**** Data for the task

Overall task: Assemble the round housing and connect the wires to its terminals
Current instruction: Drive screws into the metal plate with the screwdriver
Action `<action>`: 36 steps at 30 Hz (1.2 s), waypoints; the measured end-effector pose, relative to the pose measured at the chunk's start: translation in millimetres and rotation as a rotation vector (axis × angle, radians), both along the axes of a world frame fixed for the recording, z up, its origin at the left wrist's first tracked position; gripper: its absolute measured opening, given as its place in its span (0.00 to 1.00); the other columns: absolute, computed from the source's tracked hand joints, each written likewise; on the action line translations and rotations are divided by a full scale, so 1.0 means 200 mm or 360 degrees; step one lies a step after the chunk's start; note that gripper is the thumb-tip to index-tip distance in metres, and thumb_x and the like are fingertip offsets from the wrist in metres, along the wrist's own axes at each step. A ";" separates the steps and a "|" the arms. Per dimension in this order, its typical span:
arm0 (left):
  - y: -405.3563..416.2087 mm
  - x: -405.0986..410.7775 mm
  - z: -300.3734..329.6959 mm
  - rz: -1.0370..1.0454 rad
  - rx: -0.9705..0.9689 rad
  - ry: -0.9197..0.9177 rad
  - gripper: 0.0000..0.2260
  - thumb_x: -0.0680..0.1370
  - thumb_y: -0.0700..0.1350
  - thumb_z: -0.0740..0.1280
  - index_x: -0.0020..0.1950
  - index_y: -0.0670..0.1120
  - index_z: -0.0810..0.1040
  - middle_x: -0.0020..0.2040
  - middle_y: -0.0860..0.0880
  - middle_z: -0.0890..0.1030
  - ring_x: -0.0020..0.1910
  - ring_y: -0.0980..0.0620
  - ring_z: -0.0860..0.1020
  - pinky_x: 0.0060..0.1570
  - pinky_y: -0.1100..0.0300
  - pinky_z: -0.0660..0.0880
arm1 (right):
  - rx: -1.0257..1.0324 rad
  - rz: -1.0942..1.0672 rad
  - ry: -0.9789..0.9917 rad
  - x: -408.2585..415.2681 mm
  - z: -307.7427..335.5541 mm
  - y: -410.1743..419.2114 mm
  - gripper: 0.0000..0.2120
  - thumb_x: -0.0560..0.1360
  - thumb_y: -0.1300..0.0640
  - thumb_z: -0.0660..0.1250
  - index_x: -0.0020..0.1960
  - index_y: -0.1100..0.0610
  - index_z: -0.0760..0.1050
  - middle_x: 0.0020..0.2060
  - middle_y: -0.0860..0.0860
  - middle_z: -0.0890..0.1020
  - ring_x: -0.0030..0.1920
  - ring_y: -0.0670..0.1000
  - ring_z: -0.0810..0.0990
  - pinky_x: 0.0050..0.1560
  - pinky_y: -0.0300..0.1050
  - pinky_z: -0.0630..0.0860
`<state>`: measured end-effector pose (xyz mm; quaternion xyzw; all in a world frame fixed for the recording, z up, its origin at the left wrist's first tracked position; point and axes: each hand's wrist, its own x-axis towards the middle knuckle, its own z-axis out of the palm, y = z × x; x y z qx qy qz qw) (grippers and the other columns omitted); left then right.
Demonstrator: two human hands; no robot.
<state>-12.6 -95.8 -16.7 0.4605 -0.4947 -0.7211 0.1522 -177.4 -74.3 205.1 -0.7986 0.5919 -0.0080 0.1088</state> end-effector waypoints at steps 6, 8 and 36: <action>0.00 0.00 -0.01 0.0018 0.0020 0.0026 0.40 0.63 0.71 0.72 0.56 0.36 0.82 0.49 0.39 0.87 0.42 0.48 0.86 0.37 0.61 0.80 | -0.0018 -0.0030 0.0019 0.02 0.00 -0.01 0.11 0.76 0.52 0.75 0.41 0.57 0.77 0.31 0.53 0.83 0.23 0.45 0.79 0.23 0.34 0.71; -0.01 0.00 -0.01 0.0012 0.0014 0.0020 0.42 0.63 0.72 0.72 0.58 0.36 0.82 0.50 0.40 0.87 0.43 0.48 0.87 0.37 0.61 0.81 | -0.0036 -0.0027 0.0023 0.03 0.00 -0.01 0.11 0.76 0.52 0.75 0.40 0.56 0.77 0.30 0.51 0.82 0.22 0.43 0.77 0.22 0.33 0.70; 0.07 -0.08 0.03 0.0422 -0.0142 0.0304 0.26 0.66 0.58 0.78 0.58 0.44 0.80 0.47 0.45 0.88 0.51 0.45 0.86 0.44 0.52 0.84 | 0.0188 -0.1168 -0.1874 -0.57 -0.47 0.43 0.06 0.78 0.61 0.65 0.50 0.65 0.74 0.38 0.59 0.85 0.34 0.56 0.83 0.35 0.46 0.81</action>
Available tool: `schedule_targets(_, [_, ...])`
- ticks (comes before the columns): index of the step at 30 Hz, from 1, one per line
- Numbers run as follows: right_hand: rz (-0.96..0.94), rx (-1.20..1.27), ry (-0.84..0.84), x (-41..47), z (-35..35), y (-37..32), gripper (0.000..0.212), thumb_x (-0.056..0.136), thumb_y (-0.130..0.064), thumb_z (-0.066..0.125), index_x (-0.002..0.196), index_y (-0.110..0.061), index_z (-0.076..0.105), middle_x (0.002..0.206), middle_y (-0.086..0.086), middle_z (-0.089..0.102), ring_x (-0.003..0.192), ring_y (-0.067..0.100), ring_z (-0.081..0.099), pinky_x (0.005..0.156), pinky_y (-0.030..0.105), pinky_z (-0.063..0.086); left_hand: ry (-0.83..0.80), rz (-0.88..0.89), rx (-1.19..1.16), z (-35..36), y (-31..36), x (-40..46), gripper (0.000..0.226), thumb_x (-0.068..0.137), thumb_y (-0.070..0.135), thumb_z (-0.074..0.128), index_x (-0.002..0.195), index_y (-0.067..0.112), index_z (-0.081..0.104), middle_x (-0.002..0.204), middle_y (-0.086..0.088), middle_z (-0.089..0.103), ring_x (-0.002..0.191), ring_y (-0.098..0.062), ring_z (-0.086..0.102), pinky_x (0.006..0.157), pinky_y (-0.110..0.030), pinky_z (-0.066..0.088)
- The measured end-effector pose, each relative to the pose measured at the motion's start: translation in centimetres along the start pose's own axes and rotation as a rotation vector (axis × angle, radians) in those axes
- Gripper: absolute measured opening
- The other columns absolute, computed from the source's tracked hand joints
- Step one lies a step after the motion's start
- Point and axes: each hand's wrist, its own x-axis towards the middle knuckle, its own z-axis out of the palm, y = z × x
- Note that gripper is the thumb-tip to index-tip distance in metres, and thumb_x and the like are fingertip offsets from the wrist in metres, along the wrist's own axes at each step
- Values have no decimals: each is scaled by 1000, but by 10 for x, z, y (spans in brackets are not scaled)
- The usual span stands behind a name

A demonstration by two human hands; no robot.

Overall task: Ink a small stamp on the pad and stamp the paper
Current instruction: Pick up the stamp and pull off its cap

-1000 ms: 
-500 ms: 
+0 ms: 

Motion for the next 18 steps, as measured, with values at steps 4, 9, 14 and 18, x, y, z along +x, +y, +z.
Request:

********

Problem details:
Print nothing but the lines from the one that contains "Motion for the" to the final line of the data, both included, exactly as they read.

Result:
Motion for the next 18 steps, as measured, with values at steps 4, 9, 14 and 18, x, y, z along +x, +y, +z.
Request:

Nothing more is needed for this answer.